Home>

When the k-means method is implemented, the distance between the centroid of the data and the centroid of the cluster is measured to determine the affiliation of the cluster. However, I do not know how to display the centroid of the data and the centroid of the cluster. I want you to.
By the way, the data used is the power consumption per hour per day for 540 houses.

import pandas as pd
import numpy as np
import glob
from sklearn.cluster import KMeans
import matplotlib.pyplot as plt

df = glob.glob ('* _ m.csv')
df2 = pd.DataFrame ()
for i in range (546):
    i + = 1
    a = df [i-1]
    df1 = pd.read_csv (f '{a}')
    df3 = df1.groupby (df1.index // 60) .mean ()
    for l in range (24):
        l + = 1
        df2.loc [l-1, i] = df3.iloc [l-1,1] + df3.iloc [l-1,2]
array = np.array (df2)
array = array.T
pred = KMeans (n_clusters = 30) .fit_predict (array)
for n in range (30):
    df4 = pd.DataFrame ()
    n + = 1
    for i in range (546):
        i + = 1
        if pred [i-1] == n-1:
            for l in range (24):
                l + = 1
                df4.loc [l-1, i-1] = df2.iloc [l-1, i-1]
            df4.to_csv (f'30 {n-1} .csv ')

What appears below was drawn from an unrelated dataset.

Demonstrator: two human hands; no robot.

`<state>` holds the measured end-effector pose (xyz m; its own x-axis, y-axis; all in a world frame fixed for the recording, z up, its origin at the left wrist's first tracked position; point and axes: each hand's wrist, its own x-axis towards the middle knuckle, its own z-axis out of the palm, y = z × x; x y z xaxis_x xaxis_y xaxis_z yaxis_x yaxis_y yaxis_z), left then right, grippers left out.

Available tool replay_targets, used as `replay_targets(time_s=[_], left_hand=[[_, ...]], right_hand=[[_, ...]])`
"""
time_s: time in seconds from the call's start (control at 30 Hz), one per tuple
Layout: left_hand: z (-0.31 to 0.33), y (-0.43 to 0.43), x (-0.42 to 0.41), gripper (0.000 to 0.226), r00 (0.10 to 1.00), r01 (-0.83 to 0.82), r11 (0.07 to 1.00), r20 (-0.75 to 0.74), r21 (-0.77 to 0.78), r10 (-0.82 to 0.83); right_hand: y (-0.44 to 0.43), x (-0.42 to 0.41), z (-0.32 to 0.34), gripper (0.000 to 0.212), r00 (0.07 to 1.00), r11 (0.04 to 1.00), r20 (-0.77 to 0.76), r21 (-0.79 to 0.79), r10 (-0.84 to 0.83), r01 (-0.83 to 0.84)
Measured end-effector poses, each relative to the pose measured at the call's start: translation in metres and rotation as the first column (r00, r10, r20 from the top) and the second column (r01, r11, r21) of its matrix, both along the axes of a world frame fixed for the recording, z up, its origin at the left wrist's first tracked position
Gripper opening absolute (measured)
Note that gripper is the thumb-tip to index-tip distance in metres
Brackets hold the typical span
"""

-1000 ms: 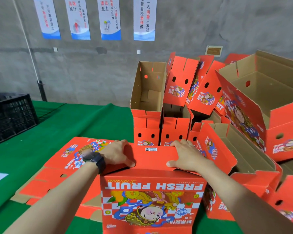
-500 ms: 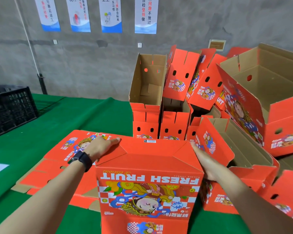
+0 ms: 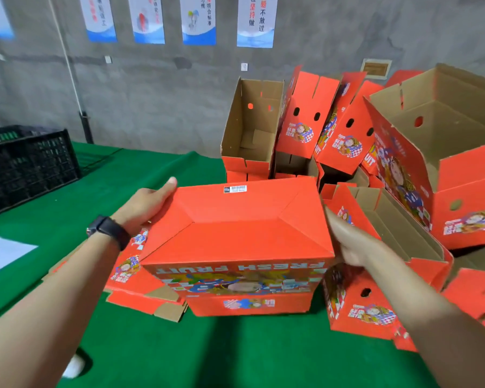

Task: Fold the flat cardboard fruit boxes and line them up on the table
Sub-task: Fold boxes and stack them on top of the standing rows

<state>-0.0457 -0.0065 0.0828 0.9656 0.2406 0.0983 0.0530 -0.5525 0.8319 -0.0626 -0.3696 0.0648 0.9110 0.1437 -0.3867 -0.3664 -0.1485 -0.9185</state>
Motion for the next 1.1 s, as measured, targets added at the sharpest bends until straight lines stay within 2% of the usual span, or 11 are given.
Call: replay_targets(time_s=[0.13, 0.27, 0.33, 0.4, 0.53, 0.63, 0.73, 0.8, 0.9, 1.0, 1.1], left_hand=[[-0.006, 0.01, -0.013, 0.054, 1.0, -0.004, 0.916, -0.006, -0.4, 0.001], [-0.025, 0.01, -0.026, 0.047, 0.997, 0.042, 0.789, -0.022, -0.613, -0.07], [-0.039, 0.008, -0.031, 0.035, 0.993, 0.058, 0.769, -0.043, -0.637, -0.111], [-0.057, 0.003, -0.033, 0.05, 0.987, 0.057, 0.841, -0.094, -0.538, -0.128], [-0.082, -0.026, -0.037, 0.046, 0.983, 0.062, 0.909, -0.132, -0.411, -0.126], [-0.09, -0.059, -0.035, 0.034, 0.971, 0.17, 0.893, -0.084, -0.417, -0.224], [-0.094, -0.091, -0.042, 0.049, 0.913, 0.293, 0.881, -0.164, -0.371, -0.373], [-0.095, -0.111, -0.054, 0.053, 0.842, 0.39, 0.818, -0.196, -0.423, -0.503], [-0.094, -0.141, -0.072, 0.042, 0.733, 0.496, 0.72, -0.21, -0.486, -0.647], [-0.091, -0.16, -0.078, 0.039, 0.769, 0.484, 0.694, -0.12, -0.533, -0.628], [-0.079, -0.174, -0.072, 0.053, 0.842, 0.495, 0.747, 0.035, -0.444, -0.538]], right_hand=[[-0.003, -0.021, 0.035, 0.068, 0.969, 0.975, 0.116, -0.077, 0.217, -0.209], [0.0, -0.029, 0.039, 0.105, 0.947, 0.973, 0.258, -0.172, 0.193, -0.152], [0.008, -0.038, 0.035, 0.109, 0.906, 0.973, 0.394, -0.216, 0.158, -0.076], [0.012, -0.046, 0.028, 0.116, 0.809, 0.948, 0.548, -0.316, 0.213, -0.036], [0.018, -0.059, 0.004, 0.122, 0.582, 0.777, 0.669, -0.622, 0.463, 0.097], [0.025, -0.068, -0.024, 0.116, 0.48, 0.616, 0.666, -0.734, 0.572, 0.285], [0.031, -0.076, -0.058, 0.11, 0.386, 0.435, 0.633, -0.757, 0.671, 0.487], [0.036, -0.081, -0.082, 0.104, 0.356, 0.329, 0.582, -0.758, 0.731, 0.563], [0.039, -0.088, -0.117, 0.084, 0.351, 0.209, 0.454, -0.806, 0.819, 0.554], [0.045, -0.093, -0.131, 0.062, 0.391, 0.066, 0.283, -0.873, 0.876, 0.484], [0.057, -0.094, -0.135, 0.062, 0.419, -0.023, 0.158, -0.918, 0.894, 0.396]])
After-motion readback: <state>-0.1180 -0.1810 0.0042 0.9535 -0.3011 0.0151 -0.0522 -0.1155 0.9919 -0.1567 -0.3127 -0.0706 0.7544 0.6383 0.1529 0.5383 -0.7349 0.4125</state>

I can execute without error, but I want to know how to calculate the center of gravity of the cluster and data because I want to examine the variance when performing the evaluation.

  • Answer # 1

    Data center of gravity:

    Is it for all data (all 540 houses)?
    https://code.i-harness.com/en/q/13070
    Considering this page, think about 540 dimensions and decide which one to use after considering what kind of viewpoint you need a center of gravity.

    Cluster centroid:

    Please see the documentation.
    http://scikit-learn.org/stable/modules/generated/sklearn.cluster.KMeans.html

    km = KMeans (n_clusters = 30) .fit (array)
    You will see km.cluster_centers_.

    I want to examine the variance:

    If you want to aggregate all data that belong to the same cluster,

    for k in range (30):
            my_members = k_means.labels_ == k
            dati = array [my_members, i]


    Is it okay to target the data that is referenced in?

  • Answer # 2

    http://www.heisei-u.ac.jp/ba/fukui/pdf/stattext05.pdf

    Is the center of gravity the average value?